De plus, le physique du président laisse percer son état d’esprit. Son visage est triste, sa démarche plus lente, ses discours moins dynamiques. Il semble perdu, sans amis, seul et incapable de pouvoir jouer son rôle. Il n’est que l’ombre d’un chef de l’État. Triste constat pour un pays aussi extraordinaire que la France. Comment avec une telle attitude de son président, peut-elle reprendre confiance ?

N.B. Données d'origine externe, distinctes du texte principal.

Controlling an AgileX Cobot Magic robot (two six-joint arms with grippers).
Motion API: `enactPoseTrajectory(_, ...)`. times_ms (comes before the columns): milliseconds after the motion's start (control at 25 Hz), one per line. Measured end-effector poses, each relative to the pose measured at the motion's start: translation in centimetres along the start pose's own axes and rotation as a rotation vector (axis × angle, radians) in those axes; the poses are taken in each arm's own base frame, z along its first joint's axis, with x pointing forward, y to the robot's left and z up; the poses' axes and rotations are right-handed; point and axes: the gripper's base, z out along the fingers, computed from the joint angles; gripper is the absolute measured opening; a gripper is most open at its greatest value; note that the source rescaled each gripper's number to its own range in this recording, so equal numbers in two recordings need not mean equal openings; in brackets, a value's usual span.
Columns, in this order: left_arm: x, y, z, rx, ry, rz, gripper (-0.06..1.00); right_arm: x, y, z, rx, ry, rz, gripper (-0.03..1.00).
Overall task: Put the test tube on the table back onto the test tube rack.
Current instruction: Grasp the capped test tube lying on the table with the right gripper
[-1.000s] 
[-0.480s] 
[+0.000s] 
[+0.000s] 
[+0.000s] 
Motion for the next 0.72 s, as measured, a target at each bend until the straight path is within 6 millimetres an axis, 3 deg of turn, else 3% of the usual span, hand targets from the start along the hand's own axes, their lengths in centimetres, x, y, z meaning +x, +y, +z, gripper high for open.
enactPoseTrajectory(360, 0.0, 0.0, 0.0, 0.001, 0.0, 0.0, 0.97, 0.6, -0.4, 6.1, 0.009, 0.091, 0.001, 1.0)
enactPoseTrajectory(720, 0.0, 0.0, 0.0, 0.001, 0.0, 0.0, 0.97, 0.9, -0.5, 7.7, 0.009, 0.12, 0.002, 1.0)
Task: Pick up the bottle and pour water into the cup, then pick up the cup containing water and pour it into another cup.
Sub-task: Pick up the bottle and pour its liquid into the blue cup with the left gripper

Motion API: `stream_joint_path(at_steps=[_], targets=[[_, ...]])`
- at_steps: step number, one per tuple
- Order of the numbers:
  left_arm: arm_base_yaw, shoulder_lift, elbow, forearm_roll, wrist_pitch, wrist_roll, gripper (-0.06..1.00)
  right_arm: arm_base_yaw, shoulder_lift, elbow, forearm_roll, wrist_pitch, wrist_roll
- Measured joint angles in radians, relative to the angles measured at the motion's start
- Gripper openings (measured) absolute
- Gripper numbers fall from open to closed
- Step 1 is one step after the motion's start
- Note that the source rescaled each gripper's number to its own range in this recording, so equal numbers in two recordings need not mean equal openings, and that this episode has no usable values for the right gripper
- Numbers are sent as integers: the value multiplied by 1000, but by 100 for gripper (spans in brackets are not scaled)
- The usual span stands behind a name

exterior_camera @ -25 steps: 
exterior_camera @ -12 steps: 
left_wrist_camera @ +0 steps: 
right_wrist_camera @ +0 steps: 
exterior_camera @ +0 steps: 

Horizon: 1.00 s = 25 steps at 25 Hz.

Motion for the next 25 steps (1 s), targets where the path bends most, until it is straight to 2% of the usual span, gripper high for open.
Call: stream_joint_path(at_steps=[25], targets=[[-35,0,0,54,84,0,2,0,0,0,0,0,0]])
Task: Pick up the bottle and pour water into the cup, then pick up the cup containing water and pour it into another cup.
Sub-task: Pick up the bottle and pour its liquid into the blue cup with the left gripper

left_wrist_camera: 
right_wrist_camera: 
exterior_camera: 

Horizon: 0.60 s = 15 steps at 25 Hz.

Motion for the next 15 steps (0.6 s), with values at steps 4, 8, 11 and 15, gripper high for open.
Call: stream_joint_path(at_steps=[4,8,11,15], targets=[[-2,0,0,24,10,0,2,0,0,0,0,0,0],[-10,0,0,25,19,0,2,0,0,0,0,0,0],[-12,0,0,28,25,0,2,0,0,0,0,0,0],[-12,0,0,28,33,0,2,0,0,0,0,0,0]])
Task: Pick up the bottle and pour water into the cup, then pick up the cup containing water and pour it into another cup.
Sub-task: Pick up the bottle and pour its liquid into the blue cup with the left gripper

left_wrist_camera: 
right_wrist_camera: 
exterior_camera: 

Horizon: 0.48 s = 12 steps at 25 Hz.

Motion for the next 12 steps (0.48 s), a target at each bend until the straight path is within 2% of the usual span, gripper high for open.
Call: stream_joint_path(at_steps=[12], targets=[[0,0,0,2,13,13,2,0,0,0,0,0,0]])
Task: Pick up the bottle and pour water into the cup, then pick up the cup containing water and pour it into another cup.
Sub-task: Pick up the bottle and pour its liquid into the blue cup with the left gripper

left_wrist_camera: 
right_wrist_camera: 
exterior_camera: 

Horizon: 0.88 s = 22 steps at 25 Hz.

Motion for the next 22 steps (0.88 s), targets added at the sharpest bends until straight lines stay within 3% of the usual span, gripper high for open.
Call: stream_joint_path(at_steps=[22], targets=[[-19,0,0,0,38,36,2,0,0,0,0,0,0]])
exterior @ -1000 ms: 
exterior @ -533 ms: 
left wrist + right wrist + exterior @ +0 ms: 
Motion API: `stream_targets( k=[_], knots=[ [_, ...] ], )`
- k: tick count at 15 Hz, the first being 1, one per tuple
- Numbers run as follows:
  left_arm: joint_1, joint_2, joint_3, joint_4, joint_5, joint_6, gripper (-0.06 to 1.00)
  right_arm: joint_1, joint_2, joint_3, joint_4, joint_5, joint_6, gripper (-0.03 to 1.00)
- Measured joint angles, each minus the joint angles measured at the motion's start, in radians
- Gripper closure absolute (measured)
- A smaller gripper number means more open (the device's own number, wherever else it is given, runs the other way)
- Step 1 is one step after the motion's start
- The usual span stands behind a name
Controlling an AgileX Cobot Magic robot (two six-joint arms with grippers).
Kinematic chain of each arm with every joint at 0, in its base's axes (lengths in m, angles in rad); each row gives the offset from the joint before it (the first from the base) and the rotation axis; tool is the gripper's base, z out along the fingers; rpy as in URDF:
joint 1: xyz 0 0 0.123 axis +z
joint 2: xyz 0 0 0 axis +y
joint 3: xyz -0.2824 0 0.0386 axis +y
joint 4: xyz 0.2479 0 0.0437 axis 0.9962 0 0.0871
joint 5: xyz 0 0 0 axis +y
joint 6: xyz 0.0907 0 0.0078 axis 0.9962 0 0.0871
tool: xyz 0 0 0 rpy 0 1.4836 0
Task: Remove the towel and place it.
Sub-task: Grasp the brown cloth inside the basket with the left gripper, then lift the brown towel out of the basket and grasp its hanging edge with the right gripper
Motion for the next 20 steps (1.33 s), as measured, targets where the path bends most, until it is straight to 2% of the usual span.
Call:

Le récent livre du polémiste Eric Zemmour « le suicide français » a un succès énorme car il est le symptôme des angoisses françaises. Il estime que « la France se meurt, est morte ». « Que ses élites crachent sur sa tombe ». Que l’on vit « les dernières pages de l’Histoire de La France ». Exagéré, sûrement. Mais ce qui arrive en France se situe aussi dans le grand réaménagement du monde où repères, identités et certitudes s’effacent. Malheureusement, le président Hollande n’est pas à la hauteur de ces défis. Pour être utile à son pays, Hollande devrait démissionner. Mais sur çà, les Français me disent « n’y comptez pas ». Il reste à espérer que la Providence soit bonne pour la France.